Exploitation Probability (EPSS)

Low risk
0.01%

2th percentile - higher than 2% of all known CVEs

Summary

A vulnerability has been identified in the Linux kernel within the usblp driver, leading to an uninitialized heap leak via the LPGETSTATUS ioctl. The issue arises because the device's response may contain invalid data, resulting in the transmission of stale, unsafe data to the user.

Risk Assessment

Organizations may be exposed to leaks of sensitive information, potentially leading to unauthorized access to data. If exploited by a malicious device, this vulnerability could result in serious security breaches.

Recommendation

It is recommended to update the Linux kernel to the latest version where this vulnerability has been fixed. Additionally, monitoring USB devices for unauthorized or suspicious printers is advisable.

Original NVD description (English source)
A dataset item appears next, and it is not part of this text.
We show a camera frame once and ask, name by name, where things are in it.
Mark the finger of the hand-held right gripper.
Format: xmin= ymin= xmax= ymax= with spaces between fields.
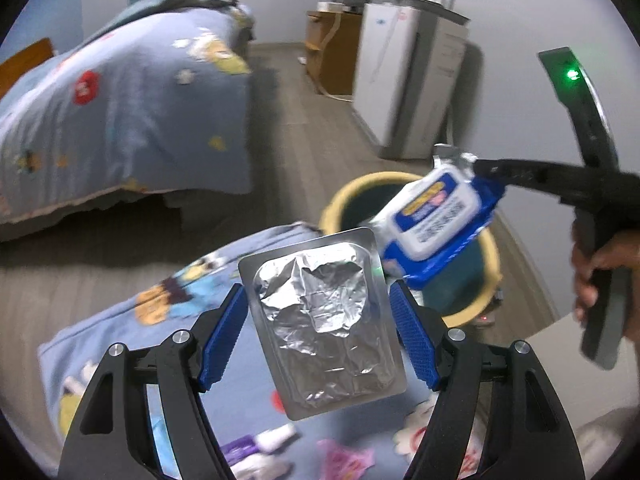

In the Linux kernel, the following vulnerability has been resolved: usb: usblp: fix uninitialized heap leak via LPGETSTATUS ioctl Just like in a previous problem in this driver, usblp_ctrl_msg() will collapse the usb_control_msg() return value to 0/-errno, discarding the actual number of bytes transferred. Ideally that short command should be detected and error out, but many printers are known to send "incorrect" responses back so we can't just do that. statusbuf is kmalloc(8) at probe time and never filled before the first LPGETSTATUS ioctl. usblp_read_status() requests 1 byte. If a malicious printer responds with zero bytes, *statusbuf is one byte of stale kmalloc heap, sign-extended into the local int status, which the LPGETSTATUS path then copy_to_user()s directly to the ioctl caller. Fix this all by just zapping out the memory buffer when allocated at probe time. If a later call does a short read, the data will be identical to what the device sent it the last time, so there is no "leak" of information happening.